Brown suggests in his Rule 51(b) response that he suffered cruel and unusual
punishment and was denied equal protection and due process when the district court did not
accede to his demands to conduct the revocation hearing before his state sentences expired.
Those several demands were based upon the Speedy Trial Act of 1974, 18 U.S.C. §§ 3161–74,
and the Interstate Agreement on Detainers, 18 U.S.C. app. § 2. The district court did not
respond to Brown’s submissions (on the record before us, we cannot tell why), but no liberty
interest was implicated until the bench warrant was executed in 2010, and thus it would be
frivolous for Brown to argue that the court violated his constitutional rights by not conducting
the revocation hearing expeditiously. See Moody v. Daggett, 429 U.S. 78, 87 (1976); United States
v. Williams, 787 F.2d 1182, 1184 (7th Cir. 1986); United States v. Romero, 511 F.3d 1281, 1284 (10th
Cir. 2008); United States v. Chaklader, 987 F.2d 75, 77 (1st Cir. 1993). Although Brown notes that
the warrant lodged as a detainer disqualified him from certain prison jobs and programs
during his state incarceration, such deprivations do not implicate a constitutionally protected
interest. See Moody, 429 U.S. at 87–89; Williams, 787 F.2d at 1184 n.3; Lekas v. Briley, 405 F.3d 602,
610, 613 (7th Cir. 2005); Hoskins v. Lenear, 395 F.3d 372, 374–75 (7th Cir. 2005). And neither the
Speedy Trial Act nor the Interstate Agreement on Detainers is applicable to probation‐violation
detainers. A petition to revoke probation is not an “indictment,” “information,” or “complaint”
and does not lead to a “prosecution” or “trial,” see Carchman v. Nash, 473 U.S. 716, 724–26
(1985), leaving Brown outside the plain language of either statute, see 18 U.S.C. § 3161(a)–(c)
(establishing time limits for filing indictment or information and commencing trial); Carchman,
473 U.S. at 733–34 (concluding that plain language of Interstate Agreement on Detainers
precludes application to probation‐violation detainers); Thomas, 934 F.2d at 846 (observing that
“[p]robation revocation hearings are not criminal prosecutions”).
Finally, Brown notes that he gave copies of his motions to his lawyer and claims that his
counsel was ineffective in disregarding these motions. But while federal probationers have a
statutory right to counsel in revocation proceedings, 18 U.S.C. § 3006A(a)(1)(C); FED. R. CRIM.
P. 32.1; United States v. Eskridge, 445 F.3d 930, 932–33 (7th Cir. 2006), this right is not grounded
No. 11‐1570 Page 4
in the Constitution and cannot support a claim of ineffective assistance unless a denial of
counsel would have deprived the probationer of due process—as when the defendant colorably
denies the alleged violations or makes a substantial argument in mitigation.
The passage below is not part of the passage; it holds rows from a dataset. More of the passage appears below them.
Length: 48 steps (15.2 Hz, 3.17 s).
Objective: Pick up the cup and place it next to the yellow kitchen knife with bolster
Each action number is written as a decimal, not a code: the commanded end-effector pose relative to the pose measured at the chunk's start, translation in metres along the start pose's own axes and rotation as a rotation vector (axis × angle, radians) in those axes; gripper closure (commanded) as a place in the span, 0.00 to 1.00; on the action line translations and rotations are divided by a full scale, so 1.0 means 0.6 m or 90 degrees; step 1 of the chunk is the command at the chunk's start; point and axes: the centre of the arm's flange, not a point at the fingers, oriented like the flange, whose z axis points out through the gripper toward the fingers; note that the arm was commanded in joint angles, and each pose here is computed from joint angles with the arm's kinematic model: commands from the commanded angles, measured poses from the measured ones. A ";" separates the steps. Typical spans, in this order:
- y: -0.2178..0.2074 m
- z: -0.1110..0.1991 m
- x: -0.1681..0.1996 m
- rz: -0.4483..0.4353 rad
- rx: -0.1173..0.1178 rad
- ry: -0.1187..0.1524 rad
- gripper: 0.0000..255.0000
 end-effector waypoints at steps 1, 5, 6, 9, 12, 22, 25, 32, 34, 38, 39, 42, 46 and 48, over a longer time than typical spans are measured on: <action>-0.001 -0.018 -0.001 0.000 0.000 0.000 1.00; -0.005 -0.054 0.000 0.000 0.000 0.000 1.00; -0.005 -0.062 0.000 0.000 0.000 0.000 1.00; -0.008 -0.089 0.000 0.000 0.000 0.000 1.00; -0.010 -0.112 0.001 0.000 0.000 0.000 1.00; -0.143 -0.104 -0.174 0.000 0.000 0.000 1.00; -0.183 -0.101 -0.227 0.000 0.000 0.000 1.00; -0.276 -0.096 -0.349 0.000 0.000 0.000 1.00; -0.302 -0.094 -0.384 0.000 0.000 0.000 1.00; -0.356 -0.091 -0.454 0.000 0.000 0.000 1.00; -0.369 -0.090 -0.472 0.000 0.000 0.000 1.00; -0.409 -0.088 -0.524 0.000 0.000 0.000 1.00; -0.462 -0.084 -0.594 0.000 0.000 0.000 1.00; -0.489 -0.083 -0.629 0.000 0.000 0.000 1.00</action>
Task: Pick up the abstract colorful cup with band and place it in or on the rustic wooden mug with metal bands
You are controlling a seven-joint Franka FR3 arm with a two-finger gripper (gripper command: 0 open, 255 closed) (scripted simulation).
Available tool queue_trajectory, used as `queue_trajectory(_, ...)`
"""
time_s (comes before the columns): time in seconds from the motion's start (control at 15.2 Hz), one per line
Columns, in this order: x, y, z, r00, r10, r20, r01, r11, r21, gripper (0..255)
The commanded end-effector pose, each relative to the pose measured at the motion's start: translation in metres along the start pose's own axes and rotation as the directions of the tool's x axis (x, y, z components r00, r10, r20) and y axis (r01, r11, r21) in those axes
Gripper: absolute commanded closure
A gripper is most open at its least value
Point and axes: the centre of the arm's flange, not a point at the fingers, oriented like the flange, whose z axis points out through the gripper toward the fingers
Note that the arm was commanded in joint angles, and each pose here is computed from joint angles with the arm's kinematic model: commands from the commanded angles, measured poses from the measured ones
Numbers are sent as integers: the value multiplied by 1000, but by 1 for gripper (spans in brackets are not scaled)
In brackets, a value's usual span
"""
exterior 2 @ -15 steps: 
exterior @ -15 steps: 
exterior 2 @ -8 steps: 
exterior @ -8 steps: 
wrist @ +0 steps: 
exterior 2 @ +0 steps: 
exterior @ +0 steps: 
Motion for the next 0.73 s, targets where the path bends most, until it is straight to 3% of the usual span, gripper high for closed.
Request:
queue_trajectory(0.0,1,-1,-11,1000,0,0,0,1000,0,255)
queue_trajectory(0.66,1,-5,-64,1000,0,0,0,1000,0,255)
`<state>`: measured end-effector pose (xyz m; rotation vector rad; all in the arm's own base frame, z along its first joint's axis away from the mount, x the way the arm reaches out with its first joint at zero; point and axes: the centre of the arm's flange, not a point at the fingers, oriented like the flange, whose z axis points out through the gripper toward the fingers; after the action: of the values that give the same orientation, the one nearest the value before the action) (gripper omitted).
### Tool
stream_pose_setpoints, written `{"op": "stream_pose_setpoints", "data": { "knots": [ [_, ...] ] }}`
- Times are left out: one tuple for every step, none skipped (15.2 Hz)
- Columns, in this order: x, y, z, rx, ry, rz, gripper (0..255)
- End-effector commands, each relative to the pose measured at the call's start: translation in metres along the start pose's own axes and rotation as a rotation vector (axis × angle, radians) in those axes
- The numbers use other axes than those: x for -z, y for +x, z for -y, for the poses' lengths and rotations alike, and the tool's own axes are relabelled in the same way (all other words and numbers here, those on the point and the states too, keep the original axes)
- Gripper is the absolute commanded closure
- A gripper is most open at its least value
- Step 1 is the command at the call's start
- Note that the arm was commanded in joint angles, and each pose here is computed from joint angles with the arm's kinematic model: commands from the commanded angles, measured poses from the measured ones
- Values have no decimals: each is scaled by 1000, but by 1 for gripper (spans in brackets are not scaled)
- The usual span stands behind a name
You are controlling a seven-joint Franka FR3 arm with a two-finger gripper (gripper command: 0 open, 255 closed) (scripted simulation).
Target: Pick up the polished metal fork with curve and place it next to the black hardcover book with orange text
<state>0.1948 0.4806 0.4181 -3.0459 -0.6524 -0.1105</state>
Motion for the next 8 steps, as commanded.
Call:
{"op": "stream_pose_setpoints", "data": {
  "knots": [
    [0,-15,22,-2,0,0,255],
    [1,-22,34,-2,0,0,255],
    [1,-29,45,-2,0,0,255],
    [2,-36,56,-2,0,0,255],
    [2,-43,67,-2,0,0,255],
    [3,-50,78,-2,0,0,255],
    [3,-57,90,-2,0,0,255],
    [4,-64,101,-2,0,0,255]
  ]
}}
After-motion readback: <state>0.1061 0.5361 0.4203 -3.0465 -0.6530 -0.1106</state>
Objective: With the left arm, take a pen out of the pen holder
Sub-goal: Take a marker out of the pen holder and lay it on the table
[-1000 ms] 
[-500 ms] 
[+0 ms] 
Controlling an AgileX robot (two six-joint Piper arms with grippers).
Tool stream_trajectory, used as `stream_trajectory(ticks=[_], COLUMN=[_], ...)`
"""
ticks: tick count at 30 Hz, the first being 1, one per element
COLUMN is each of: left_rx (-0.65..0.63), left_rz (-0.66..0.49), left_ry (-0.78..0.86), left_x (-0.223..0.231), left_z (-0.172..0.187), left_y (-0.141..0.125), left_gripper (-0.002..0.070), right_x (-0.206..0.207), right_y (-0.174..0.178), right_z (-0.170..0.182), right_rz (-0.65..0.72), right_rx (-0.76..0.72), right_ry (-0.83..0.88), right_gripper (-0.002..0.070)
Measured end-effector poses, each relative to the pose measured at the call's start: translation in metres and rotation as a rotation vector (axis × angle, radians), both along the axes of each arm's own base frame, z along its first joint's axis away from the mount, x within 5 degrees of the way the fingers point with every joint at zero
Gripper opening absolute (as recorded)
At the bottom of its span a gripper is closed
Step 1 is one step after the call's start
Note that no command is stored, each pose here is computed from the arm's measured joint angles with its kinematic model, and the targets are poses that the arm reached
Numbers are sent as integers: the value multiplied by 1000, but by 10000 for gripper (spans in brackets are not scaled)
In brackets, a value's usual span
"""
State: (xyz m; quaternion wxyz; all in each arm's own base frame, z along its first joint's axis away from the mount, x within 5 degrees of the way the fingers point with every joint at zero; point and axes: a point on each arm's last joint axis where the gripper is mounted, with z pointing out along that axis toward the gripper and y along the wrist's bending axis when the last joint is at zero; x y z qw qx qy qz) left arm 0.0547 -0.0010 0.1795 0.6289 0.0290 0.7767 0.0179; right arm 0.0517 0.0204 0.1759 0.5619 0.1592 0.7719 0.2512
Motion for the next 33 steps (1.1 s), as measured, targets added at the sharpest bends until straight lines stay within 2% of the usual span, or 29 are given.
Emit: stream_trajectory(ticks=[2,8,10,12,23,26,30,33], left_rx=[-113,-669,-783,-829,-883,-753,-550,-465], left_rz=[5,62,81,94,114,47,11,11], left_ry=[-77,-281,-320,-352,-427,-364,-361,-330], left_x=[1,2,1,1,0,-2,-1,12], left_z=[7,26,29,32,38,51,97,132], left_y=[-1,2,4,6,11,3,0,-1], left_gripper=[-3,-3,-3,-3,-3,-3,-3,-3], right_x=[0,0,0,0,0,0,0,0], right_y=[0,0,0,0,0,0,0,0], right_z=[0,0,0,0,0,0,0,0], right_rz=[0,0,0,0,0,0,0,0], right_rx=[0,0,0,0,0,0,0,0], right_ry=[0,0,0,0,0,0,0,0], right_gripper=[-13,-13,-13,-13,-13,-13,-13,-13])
See Gagnon v.
Scarpelli, 411 U.S. 778, 790 (1973); Eskridge, 445 F.3d at 932–33; United States v. Yancey, 827 F.2d
83, 89–90 (7th Cir. 1987); United States v. Stocks, 104 F.3d 308, 311 (9th Cir. 1997). That was not
the situation here, since even Brown concedes that his commission of new crimes while on
probation made revocation a foregone conclusion, and a contention that he might have been
able to fashion a mitigating justification for soliciting a murder or sexually assaulting children
would be frivolous.
Counsel’s motion to withdraw is GRANTED, and the appeal is DISMISSED.